В сущности, философия была чрезвычайно проста и, переведённая на человеческий язык, гласила: если хочешь иметь кусочек амомедара на вечер, накорми его с утра. Обычно, приземлившись на планету, амомедары напитывались эмоциями, а когда приходила пора улетать к следующей звезде, то оставляли одного недремлющего барбероса, который вёл стадо, а остальные посасывали амомедаров.
Впадая в нечто похожее на транс, барберосы начинали своими симпотами теребить амомедара, извлекая из него эмоциональные ощущения и наслаждаясь ими до следующей звезды. Использованных амомедаров опускали на планету, чтобы они снова набрали эмоций, вырастая до прежних размеров.
Амомедарами торговали, но очень редко. Обычно, их обменивали на что-то чрезвычайно нужное или дарили Хранителям за разрешение пасти своё стадо на планете, но делалось такое нелегально, хотя нарушений законов Кольца в таком дарении не было. По негласным законам Кольца принимать амомедаров не рекомендовалось, что, по существу, соответствовало запрету.

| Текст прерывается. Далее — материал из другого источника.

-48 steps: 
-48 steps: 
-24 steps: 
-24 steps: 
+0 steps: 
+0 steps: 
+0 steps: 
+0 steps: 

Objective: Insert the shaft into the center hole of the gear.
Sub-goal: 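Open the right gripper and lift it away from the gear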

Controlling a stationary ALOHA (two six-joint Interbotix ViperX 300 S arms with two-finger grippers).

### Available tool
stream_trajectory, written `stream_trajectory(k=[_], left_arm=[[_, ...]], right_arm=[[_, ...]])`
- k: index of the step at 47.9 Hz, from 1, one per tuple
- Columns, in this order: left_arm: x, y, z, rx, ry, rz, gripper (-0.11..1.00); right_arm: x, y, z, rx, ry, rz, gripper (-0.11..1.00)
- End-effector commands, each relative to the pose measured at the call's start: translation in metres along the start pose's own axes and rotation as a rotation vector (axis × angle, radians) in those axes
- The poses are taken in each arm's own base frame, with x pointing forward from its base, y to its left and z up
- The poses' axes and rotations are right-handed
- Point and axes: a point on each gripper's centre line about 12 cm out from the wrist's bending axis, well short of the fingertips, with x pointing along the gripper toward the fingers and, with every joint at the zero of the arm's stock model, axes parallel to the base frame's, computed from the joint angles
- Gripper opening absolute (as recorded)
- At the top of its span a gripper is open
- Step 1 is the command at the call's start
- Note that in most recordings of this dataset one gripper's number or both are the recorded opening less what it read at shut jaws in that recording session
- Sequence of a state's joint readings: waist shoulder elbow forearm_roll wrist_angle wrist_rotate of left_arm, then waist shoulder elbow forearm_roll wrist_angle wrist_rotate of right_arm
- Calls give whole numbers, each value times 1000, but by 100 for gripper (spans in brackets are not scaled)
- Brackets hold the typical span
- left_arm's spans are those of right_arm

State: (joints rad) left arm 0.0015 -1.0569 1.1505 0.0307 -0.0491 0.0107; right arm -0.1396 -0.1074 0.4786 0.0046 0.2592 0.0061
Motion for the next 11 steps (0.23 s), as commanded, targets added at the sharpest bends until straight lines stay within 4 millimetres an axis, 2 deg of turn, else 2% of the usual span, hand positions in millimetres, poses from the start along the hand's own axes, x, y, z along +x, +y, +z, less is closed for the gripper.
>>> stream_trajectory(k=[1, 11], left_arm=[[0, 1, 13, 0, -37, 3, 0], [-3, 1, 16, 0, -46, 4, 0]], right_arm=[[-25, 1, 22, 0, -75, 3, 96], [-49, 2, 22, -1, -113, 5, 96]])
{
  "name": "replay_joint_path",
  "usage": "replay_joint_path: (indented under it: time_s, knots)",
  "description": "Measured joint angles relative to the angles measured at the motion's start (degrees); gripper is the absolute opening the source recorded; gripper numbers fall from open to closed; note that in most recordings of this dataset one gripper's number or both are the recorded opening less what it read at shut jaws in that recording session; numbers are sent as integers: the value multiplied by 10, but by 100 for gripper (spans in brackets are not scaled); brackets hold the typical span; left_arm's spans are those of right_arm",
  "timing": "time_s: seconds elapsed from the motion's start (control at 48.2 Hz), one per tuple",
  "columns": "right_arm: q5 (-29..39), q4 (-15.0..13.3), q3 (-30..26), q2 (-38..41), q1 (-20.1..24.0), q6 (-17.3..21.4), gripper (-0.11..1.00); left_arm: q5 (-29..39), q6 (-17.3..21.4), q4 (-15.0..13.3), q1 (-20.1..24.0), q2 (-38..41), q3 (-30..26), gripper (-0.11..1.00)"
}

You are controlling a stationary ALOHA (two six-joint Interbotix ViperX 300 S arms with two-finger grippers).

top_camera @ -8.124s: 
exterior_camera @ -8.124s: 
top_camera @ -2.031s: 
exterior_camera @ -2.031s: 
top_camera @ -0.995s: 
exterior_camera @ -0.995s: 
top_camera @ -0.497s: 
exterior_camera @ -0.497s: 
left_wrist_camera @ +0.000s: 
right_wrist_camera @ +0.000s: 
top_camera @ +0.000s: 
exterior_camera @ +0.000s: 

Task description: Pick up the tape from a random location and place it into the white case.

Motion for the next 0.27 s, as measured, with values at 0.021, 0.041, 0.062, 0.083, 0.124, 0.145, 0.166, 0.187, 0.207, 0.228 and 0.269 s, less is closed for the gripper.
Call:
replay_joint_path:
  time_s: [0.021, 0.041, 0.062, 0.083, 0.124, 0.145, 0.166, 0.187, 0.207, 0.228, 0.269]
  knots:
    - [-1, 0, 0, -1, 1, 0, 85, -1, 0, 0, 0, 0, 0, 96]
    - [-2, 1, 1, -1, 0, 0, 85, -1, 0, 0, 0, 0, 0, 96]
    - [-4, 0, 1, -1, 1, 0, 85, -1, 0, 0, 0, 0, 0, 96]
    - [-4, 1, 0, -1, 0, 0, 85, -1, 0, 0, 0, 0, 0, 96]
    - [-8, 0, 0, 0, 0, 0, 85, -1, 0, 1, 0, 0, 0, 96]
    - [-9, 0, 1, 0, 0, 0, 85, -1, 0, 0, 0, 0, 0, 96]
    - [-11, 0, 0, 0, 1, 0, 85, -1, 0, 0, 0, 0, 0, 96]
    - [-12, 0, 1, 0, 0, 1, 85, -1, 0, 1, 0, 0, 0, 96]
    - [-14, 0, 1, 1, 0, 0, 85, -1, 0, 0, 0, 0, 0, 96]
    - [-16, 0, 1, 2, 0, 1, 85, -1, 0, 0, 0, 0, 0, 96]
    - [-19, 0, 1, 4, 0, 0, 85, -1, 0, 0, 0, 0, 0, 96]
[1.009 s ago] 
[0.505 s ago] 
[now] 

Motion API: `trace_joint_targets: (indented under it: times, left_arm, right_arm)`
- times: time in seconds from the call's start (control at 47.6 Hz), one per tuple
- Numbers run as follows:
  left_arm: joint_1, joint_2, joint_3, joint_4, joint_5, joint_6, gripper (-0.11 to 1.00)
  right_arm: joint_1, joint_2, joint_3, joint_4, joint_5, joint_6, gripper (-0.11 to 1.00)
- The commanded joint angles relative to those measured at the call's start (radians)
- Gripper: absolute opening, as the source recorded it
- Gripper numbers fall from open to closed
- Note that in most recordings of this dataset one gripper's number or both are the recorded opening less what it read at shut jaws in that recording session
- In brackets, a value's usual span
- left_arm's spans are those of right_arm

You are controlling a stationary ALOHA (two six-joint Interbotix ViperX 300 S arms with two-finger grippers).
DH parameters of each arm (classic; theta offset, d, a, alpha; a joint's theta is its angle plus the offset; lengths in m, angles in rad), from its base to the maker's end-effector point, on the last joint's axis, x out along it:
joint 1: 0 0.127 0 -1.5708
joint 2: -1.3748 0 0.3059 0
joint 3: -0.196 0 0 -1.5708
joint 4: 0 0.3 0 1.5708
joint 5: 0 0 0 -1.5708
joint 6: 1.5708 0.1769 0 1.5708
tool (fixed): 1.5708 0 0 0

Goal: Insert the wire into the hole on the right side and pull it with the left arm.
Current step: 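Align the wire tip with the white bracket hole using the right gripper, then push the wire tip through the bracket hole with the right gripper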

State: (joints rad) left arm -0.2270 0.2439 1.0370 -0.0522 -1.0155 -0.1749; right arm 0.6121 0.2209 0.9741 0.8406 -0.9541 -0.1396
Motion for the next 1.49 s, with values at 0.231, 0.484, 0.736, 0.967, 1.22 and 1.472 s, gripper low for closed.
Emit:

Бандрандос приземлился возле дома Манароис, чем перепугал всех помощников Манароис, только Туманный Кот был невозмутим и спокоен. Встревоженные коровы поднимали глаза на громадину барбероса и тревожно мычали, что же касается людей, то они были растерянны не меньше животных.
— Что это за чудо? — спросила Марэлай, прячась между отцом и матерью, но Хенк ответить дочери не мог, так как и сам не знал, с чем они столкнулись.